## Brief
Locate the line that contains "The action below" in the entries below, then repeat it and every following line through the line that contains "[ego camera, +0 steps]", exactly, and no others.

## Available records
+--

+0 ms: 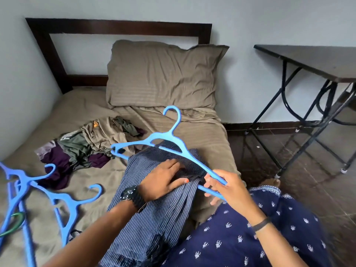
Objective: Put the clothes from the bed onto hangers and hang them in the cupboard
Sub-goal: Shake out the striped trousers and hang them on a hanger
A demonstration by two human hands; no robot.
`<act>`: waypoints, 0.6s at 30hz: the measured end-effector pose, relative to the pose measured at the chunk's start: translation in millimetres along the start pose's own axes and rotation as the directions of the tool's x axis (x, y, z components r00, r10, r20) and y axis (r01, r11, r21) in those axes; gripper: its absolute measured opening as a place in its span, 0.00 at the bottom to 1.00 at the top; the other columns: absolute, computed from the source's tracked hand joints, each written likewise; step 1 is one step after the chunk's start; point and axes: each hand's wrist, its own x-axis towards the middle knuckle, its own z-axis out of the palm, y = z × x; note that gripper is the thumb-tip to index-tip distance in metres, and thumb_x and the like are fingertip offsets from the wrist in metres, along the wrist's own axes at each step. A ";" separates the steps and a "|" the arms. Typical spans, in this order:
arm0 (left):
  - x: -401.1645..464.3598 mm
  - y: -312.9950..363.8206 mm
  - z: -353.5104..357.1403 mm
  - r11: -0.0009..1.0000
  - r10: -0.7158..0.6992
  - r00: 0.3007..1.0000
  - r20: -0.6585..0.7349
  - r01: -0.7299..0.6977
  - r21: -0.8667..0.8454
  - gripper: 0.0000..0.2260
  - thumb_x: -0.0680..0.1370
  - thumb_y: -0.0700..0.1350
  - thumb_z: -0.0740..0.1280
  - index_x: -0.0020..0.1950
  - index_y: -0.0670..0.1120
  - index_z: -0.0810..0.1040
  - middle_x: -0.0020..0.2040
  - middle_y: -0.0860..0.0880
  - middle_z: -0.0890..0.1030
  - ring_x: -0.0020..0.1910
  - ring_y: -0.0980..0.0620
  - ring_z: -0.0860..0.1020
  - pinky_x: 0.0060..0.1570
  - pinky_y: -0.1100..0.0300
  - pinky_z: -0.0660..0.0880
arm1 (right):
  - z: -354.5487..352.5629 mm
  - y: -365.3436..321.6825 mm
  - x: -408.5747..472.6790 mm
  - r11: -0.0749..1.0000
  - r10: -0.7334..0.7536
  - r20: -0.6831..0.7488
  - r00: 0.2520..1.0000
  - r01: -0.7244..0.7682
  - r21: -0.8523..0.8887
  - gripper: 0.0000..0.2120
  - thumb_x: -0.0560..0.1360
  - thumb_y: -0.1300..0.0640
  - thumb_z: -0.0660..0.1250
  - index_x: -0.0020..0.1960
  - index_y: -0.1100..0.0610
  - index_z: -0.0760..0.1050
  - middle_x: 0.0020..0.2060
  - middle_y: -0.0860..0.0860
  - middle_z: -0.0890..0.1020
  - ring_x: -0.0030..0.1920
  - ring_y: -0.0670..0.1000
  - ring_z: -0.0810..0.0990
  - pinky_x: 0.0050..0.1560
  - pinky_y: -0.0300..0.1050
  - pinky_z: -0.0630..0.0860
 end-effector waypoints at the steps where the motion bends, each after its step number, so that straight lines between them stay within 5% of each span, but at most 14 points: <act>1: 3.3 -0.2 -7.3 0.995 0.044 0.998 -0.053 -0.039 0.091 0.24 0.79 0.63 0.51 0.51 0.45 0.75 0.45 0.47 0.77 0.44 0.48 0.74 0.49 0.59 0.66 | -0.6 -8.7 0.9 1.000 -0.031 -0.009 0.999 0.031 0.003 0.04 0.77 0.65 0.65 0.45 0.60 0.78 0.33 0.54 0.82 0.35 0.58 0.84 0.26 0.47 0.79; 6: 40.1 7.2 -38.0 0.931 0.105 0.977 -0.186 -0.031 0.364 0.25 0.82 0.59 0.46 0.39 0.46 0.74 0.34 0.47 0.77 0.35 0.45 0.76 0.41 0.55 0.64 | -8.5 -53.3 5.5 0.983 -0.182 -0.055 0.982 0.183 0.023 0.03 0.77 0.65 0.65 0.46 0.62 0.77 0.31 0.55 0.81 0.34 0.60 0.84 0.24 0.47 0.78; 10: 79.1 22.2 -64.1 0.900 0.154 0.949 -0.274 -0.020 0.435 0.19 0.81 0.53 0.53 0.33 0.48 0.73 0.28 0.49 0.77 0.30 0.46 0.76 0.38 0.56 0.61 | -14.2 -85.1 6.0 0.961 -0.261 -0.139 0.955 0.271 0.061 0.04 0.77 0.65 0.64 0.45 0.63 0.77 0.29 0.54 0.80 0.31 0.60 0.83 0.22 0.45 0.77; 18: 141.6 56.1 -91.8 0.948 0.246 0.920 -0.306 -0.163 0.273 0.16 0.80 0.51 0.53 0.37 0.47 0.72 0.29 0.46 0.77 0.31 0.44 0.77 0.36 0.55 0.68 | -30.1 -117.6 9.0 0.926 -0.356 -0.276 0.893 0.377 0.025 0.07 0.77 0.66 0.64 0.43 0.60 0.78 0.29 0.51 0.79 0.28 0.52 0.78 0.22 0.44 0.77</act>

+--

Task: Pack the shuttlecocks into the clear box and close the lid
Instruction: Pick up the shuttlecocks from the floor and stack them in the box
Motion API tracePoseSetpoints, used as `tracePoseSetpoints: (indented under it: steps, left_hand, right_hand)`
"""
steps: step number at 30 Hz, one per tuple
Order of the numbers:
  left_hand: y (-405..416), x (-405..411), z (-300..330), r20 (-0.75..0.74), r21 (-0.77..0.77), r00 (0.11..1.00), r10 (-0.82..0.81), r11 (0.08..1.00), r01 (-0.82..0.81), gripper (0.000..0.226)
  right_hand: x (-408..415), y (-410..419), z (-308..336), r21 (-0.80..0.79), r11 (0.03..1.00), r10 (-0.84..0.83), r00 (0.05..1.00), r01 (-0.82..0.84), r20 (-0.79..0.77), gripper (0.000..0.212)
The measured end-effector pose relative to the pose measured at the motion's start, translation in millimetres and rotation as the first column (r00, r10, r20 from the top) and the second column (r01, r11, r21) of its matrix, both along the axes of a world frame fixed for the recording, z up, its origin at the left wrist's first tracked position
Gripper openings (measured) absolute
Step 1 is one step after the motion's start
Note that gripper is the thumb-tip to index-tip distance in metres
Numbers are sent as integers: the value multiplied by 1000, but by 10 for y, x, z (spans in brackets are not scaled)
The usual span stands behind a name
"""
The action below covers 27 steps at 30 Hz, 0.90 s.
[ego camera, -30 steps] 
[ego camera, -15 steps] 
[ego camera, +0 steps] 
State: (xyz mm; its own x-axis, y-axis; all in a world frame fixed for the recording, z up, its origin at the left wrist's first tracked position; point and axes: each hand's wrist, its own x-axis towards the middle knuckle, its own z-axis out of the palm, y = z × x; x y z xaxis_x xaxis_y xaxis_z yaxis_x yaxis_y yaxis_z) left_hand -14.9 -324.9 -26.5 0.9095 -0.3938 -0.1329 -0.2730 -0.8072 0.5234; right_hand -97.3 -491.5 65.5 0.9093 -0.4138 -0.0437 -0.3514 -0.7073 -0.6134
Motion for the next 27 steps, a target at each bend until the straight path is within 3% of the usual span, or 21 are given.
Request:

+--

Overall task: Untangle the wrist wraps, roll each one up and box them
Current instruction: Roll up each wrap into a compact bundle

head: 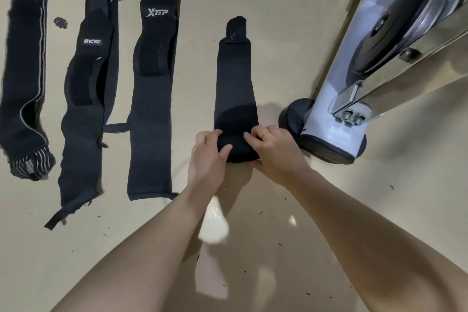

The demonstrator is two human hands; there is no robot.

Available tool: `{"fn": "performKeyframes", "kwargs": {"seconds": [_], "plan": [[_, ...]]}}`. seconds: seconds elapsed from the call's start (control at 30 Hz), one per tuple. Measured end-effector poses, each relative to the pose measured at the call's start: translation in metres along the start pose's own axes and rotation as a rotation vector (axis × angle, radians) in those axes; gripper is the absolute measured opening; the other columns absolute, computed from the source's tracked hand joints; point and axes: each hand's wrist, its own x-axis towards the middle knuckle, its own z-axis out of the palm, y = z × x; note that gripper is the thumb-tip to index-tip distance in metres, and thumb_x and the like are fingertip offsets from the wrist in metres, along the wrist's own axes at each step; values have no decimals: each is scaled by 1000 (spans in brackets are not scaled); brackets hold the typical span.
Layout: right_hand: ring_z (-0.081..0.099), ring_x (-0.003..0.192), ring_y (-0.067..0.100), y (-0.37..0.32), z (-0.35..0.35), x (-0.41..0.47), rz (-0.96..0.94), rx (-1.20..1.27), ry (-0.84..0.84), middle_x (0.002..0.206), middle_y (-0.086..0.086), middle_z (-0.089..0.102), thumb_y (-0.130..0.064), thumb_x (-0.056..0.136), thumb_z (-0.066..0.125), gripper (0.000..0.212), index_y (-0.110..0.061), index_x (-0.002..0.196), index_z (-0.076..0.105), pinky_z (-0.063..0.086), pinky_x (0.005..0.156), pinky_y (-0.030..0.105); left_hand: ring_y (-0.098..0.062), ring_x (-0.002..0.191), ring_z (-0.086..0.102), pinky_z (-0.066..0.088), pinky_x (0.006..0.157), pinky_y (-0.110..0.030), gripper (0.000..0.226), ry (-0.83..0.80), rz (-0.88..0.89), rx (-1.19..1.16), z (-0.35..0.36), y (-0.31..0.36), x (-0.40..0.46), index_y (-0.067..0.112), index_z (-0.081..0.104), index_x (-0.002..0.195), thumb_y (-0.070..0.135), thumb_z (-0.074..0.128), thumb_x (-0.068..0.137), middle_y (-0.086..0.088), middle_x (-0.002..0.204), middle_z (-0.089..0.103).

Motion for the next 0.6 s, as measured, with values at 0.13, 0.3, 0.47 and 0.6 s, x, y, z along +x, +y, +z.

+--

## Task result
The action below covers 27 steps at 30 Hz, 0.90 s.
[ego camera, -30 steps] 
[ego camera, -15 steps] 
[ego camera, +0 steps] 

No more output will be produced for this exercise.